* Your assignment: Below are several entries. Transcribe exactly those lines that fall from the one with "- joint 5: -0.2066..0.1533" through the one with "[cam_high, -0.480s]", end lines included.

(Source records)
=== Section Start ===

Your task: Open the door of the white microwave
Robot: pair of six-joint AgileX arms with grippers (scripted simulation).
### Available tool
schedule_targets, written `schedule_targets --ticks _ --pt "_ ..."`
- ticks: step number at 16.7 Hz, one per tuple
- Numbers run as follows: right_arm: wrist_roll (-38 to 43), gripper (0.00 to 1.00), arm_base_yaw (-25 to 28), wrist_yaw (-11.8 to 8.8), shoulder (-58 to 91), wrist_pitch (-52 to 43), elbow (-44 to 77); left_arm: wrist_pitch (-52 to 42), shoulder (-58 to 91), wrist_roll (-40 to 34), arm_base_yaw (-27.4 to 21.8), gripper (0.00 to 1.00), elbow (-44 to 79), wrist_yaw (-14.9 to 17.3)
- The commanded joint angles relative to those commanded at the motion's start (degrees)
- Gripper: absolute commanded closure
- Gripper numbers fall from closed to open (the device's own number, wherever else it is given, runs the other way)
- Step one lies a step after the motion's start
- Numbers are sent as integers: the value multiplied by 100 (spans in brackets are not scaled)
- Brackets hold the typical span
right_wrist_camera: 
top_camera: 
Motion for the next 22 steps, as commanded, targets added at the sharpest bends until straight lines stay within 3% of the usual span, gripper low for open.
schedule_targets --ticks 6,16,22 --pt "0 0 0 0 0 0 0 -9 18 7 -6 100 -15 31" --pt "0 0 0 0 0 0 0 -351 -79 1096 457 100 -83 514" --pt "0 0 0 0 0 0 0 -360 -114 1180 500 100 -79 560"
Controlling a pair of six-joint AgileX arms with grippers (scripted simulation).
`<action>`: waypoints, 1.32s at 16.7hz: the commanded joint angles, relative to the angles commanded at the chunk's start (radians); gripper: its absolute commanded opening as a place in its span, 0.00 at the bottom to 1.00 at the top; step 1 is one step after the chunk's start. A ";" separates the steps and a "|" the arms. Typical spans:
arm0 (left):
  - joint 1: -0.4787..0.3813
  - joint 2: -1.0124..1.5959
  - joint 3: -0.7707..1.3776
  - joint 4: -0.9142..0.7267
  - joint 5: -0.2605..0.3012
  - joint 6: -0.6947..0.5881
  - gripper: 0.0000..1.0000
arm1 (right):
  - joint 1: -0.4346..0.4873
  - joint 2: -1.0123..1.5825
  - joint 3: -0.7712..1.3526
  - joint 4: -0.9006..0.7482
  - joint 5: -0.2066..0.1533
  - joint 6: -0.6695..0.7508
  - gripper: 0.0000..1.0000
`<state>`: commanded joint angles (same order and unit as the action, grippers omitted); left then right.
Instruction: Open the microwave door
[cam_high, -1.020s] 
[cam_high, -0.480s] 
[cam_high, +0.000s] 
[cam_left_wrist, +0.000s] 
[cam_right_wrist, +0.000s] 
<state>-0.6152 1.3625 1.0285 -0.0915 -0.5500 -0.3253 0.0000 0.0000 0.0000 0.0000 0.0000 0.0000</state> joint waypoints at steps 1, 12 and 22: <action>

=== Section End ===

* Expected answer:
  - joint 5: -0.2066..0.1533
  - joint 6: -0.6695..0.7508
  - gripper: 0.0000..1.0000
`<state>`: commanded joint angles (same order and unit as the action, grippers omitted); left then right.
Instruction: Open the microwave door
[cam_high, -1.020s] 
[cam_high, -0.480s] 

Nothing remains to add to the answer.